When the wall of a capillary or microaneurysm is thin, it may rupture and form an intraretinal hemorrhage. If the hemorrhage is deep (i.e., in the inner nuclear layer or outer plexiform layer), it usually has a round or oval shape (“dot or blot”) (Fig. 30.3). Superficial nerve fiber layer hemorrhages are flame- or splinter-shaped, indistinguishable from that seen in hypertensive retinopathy. Although people with diabetes with normal blood pressure may have multiple splinter hemorrhages, they should nevertheless have their blood pressure checked because a frequent complication of diabetes is systemic hypertension.

Macular edema is an important manifestation of NPDR because it is the leading cause of legal blindness in patients with diabetes. The macular fluid arises from both leaking microaneurysms and diffuse capillary leakage. It separates retinal cells, causing multiple intraretinal interfaces that scatter light, decreasing the retina’s normal translucency and blurring the normal retinal pigment epithelial and choroidal background pattern (Figs. 30.3, 30.4, and 30.5). Clinically, macular edema is detected by biomicroscopy with a contact or handheld lens. Optical coherence tomography (OCT) is a diagnostic tool that accurately defines macular thickness and detailed surface and cross-sectional anatomy (Fig. 30.5). In severe cases of edema, the pockets of fluid in the outer plexiform layer are large enough to be seen. This is called cystoid macular edema (CME) (Fig. 30.6). Usually CME is seen in eyes with other signs of severe NPDR such as numerous hemorrhages or hard exudates, but in rare cases, generalized diffuse leakage from the entire capillary network can result in CME with few other signs of diabetic retinopathy.⁷

If the leakage of fluid is severe, lipid may accumulate within the retina (Figs. 30.4 and 30.5). Again, the outer plexiform layer is first to be affected. In some cases, lipid is scattered throughout the macula; in others, it accumulates in a ring around a group of leaking microaneurysms or around areas of capillary nonperfusion (Figs. 30.4 and 30.5). This ring pattern is referred to as circinate retinopathy.

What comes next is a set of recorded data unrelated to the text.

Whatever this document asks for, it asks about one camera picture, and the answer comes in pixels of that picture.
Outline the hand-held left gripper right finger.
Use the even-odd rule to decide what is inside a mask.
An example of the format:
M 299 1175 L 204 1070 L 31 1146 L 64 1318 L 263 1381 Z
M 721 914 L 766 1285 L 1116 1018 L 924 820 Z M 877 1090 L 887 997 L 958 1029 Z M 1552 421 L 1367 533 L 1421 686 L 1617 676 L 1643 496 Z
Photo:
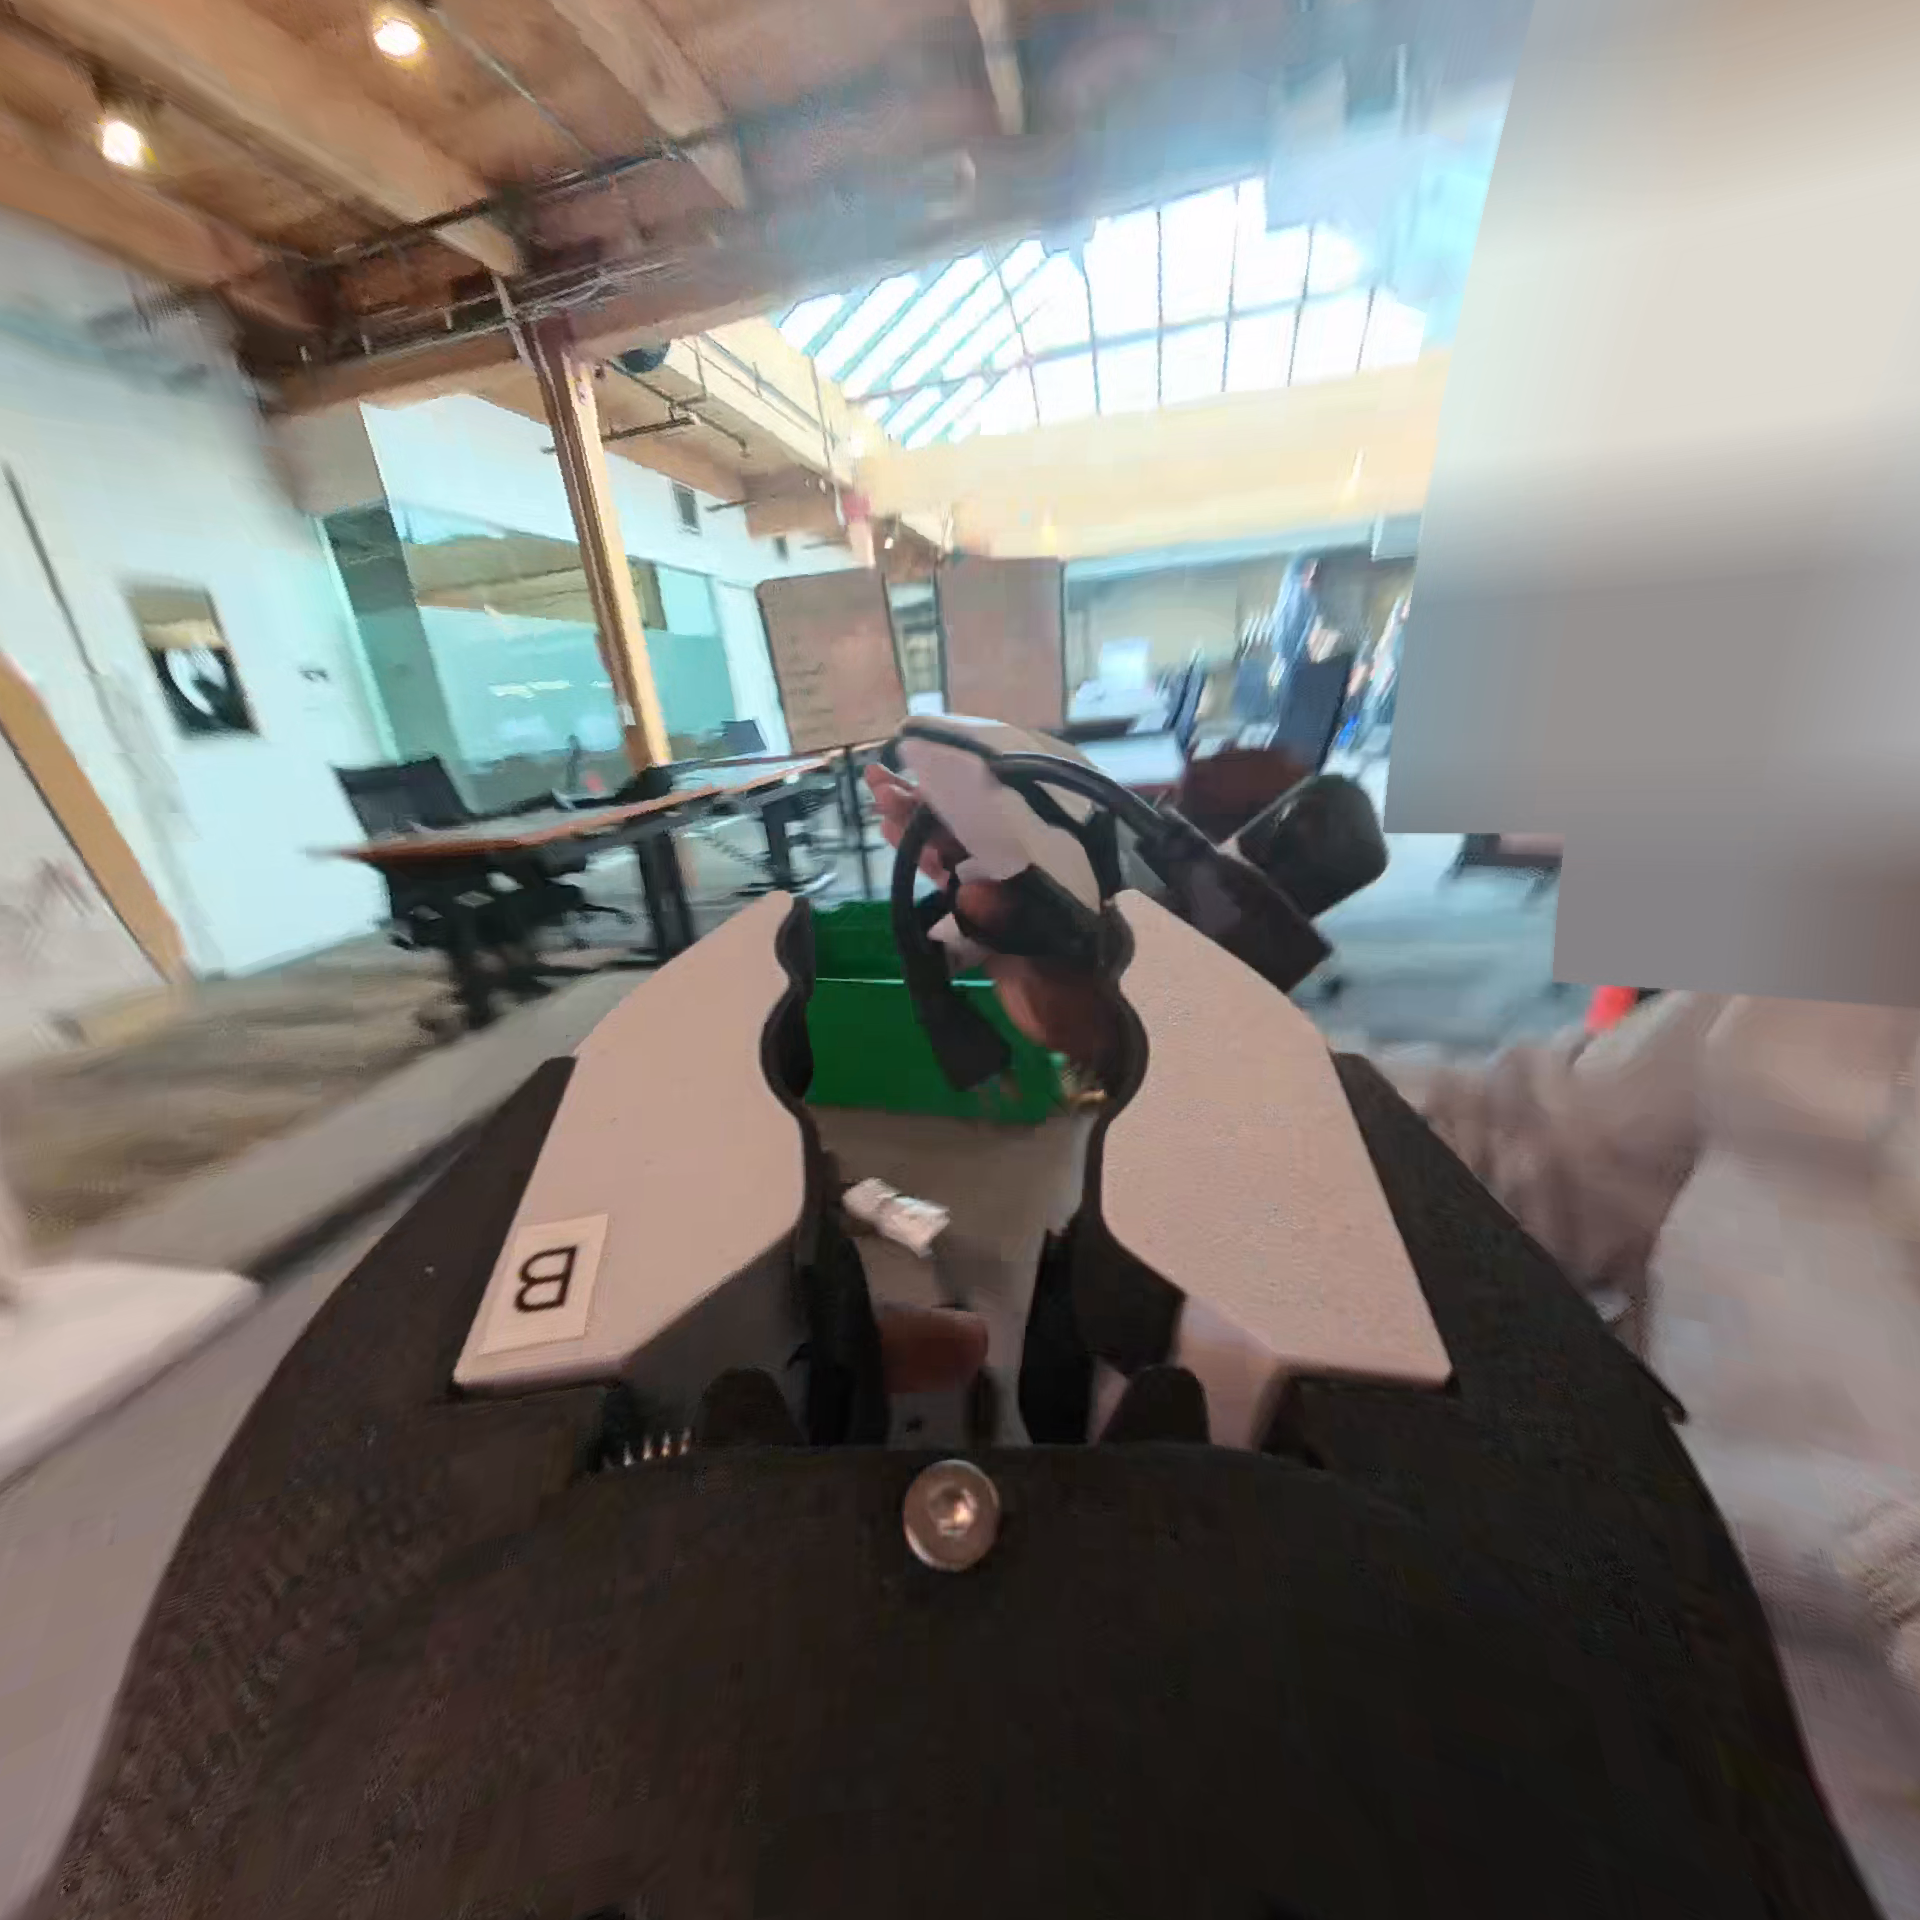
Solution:
M 1329 1048 L 1291 998 L 1147 896 L 1113 900 L 1142 1067 L 1100 1138 L 1096 1222 L 1173 1286 L 1168 1363 L 1215 1444 L 1303 1381 L 1443 1389 L 1452 1357 Z

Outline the person's right hand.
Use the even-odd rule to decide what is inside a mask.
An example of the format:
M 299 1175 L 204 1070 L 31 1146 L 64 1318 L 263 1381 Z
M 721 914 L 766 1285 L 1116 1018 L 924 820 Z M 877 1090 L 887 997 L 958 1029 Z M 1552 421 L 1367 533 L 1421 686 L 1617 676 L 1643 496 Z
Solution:
M 992 880 L 958 880 L 968 853 L 944 828 L 919 851 L 919 869 L 940 896 L 951 896 L 959 918 L 992 931 L 1011 914 L 1011 898 Z M 1008 954 L 996 942 L 961 935 L 966 960 L 982 971 L 1001 1007 L 1033 1042 L 1063 1056 L 1087 1076 L 1109 1076 L 1120 1056 L 1120 1007 L 1109 982 L 1054 958 Z

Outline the brown board panel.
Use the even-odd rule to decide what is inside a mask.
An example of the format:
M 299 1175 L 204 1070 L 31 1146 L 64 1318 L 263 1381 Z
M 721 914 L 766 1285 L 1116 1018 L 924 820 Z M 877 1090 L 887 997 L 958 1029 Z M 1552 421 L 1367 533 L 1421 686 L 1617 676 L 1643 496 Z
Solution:
M 935 573 L 944 707 L 1035 734 L 1064 723 L 1064 565 L 956 557 Z
M 755 589 L 789 750 L 871 748 L 904 720 L 904 686 L 875 567 L 800 573 Z

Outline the person's left hand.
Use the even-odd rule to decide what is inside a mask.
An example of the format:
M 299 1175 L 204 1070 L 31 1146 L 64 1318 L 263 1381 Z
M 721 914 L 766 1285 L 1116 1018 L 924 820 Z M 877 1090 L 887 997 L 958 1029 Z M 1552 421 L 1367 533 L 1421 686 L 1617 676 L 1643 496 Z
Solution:
M 965 1389 L 988 1366 L 990 1325 L 972 1309 L 884 1302 L 872 1318 L 891 1398 Z

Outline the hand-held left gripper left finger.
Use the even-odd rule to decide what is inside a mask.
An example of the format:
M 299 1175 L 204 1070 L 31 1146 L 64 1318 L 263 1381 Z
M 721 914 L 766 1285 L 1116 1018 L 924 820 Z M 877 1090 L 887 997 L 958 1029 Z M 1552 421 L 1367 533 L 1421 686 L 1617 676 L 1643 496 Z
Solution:
M 798 1394 L 809 1127 L 781 1034 L 804 1027 L 809 935 L 801 900 L 763 896 L 572 1051 L 455 1387 L 702 1397 L 759 1370 Z

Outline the black office chair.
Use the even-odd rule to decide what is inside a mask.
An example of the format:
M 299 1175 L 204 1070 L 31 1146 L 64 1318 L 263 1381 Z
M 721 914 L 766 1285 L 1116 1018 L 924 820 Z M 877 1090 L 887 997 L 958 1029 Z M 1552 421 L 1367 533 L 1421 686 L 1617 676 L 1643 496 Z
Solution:
M 1297 781 L 1241 828 L 1233 845 L 1308 922 L 1363 893 L 1388 869 L 1375 804 L 1345 775 Z
M 368 845 L 503 820 L 475 808 L 438 757 L 343 765 L 334 776 Z M 391 942 L 441 955 L 467 1031 L 494 1022 L 495 997 L 544 997 L 540 938 L 600 911 L 579 883 L 588 856 L 567 847 L 387 853 L 371 870 L 387 887 Z

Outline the wooden top office desk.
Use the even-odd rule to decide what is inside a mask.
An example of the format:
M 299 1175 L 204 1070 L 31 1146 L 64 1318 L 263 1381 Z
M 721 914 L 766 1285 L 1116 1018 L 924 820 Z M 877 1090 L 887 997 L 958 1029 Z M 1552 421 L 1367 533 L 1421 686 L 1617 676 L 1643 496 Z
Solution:
M 675 832 L 716 808 L 748 807 L 779 797 L 804 776 L 836 773 L 831 755 L 785 758 L 712 760 L 697 784 L 677 787 L 655 800 L 597 807 L 544 807 L 494 823 L 420 828 L 380 835 L 316 856 L 344 860 L 380 872 L 420 896 L 430 918 L 449 938 L 448 960 L 500 954 L 481 917 L 481 887 L 491 876 L 531 872 L 555 847 L 631 853 L 641 893 L 641 922 L 652 942 L 628 951 L 637 967 L 655 967 L 697 942 L 684 890 Z

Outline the skylight window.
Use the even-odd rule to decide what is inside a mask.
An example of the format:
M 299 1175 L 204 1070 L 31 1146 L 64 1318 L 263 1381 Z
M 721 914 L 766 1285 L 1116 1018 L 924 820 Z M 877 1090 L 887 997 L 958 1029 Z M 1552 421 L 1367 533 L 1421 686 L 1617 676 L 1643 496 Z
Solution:
M 1256 178 L 813 294 L 774 322 L 901 448 L 1400 368 L 1428 334 L 1342 228 L 1269 227 Z

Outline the framed wall picture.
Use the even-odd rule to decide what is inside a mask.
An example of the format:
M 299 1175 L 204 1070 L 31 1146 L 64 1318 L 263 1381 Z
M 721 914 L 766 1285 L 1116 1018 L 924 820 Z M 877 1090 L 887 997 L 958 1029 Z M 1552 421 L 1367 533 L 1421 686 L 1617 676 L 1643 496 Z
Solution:
M 256 714 L 213 597 L 188 583 L 123 588 L 142 650 L 180 736 L 256 736 Z

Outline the wooden support post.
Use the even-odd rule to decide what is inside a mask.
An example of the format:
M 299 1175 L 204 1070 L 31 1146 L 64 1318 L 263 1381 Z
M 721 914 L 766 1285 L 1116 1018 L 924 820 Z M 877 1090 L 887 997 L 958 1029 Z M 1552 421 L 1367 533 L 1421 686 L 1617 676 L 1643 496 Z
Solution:
M 639 619 L 633 560 L 616 524 L 591 366 L 565 317 L 531 325 L 527 352 L 559 464 L 625 758 L 645 775 L 669 760 L 669 740 Z

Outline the glass office partition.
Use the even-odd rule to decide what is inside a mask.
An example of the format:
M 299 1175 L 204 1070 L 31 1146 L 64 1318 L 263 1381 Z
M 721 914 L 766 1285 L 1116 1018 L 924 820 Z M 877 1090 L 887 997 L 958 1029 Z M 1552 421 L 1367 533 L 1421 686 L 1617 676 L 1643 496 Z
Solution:
M 463 773 L 569 752 L 623 764 L 574 542 L 389 500 L 321 533 L 399 757 Z

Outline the green box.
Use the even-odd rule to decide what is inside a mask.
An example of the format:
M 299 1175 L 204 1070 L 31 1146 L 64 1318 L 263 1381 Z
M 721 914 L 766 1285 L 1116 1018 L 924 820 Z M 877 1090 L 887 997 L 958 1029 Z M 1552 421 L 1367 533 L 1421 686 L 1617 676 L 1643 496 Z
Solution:
M 817 1108 L 1038 1124 L 1064 1110 L 1063 1067 L 1019 1034 L 995 984 L 977 968 L 953 984 L 1011 1048 L 1001 1076 L 956 1087 L 916 1022 L 880 900 L 833 902 L 813 914 L 815 980 L 807 1005 L 812 1083 Z

In addition to the retinal vascular abnormalities, the choriocapillaris may be involved in NPDR. Initially there is a thickening of the basement membrane.⁸. Later, a periodic acid–Schiff (PAS)–positive material accumulates, which impinges on and may occlude the lumen of the choroidal capillaries in the posterior pole.⁴

In advanced NPDR, signs of increasing retinal hypoxia appear, including multiple retinal hemorrhages, cotton-wool spots, venous beading and loops, intraretinal microvascular abnormalities (IRMA), and large areas of capillary nonperfusion (Figs. 30.7 and 30.8). Cotton-wool spots, previously called “soft exudates,” are nerve fiber layer infarctions. They are white, fluffy-appearing lesions of the nerve fiber layer that result from occlusion of precapillary arterioles. Fluorescein angiography confirms the lack of capillary perfusion. Microaneurysms frequently surround older cotton-wool spots as well as larger areas of capillary nonperfusion.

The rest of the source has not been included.